Print the first line of the data below and every one after it, through the line containing "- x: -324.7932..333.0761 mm", exactly as written.

◆ INPUT DATA ◆
--------

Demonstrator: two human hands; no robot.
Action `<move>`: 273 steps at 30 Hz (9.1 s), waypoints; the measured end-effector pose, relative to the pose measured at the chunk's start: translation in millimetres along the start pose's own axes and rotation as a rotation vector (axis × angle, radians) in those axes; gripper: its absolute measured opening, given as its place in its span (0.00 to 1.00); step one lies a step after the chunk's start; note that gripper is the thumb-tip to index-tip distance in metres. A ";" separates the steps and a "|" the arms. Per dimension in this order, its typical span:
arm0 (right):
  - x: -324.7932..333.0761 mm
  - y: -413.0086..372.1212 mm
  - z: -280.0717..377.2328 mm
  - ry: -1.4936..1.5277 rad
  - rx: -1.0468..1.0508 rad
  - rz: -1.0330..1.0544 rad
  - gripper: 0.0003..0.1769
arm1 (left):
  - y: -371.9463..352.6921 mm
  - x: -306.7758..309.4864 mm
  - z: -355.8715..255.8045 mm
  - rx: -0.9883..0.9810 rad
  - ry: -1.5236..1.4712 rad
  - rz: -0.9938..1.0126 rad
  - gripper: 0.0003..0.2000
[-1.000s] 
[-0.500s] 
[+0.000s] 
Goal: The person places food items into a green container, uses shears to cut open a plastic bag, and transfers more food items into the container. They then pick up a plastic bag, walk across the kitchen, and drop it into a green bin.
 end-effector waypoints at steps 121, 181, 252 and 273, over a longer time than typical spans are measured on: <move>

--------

◆ RESULT FOR THIS EXERCISE ◆
Demonstrator: two human hands; no robot.
Action `<move>`: 273 steps at 30 Hz (9.1 s), waypoints; the measured end-effector pose, relative to the pose measured at the chunk's start: translation in millimetres along the start pose's own axes and rotation as a rotation vector (axis × angle, radians) in those axes; gripper: its absolute measured opening, given as its place in its span (0.00 to 1.00); step one lies a step after the chunk's start; note that gripper is the thumb-tip to index-tip distance in metres. A ";" separates the steps and a "|" the arms. Per dimension in this order, its typical span:
arm0 (right):
  - x: -324.7932..333.0761 mm

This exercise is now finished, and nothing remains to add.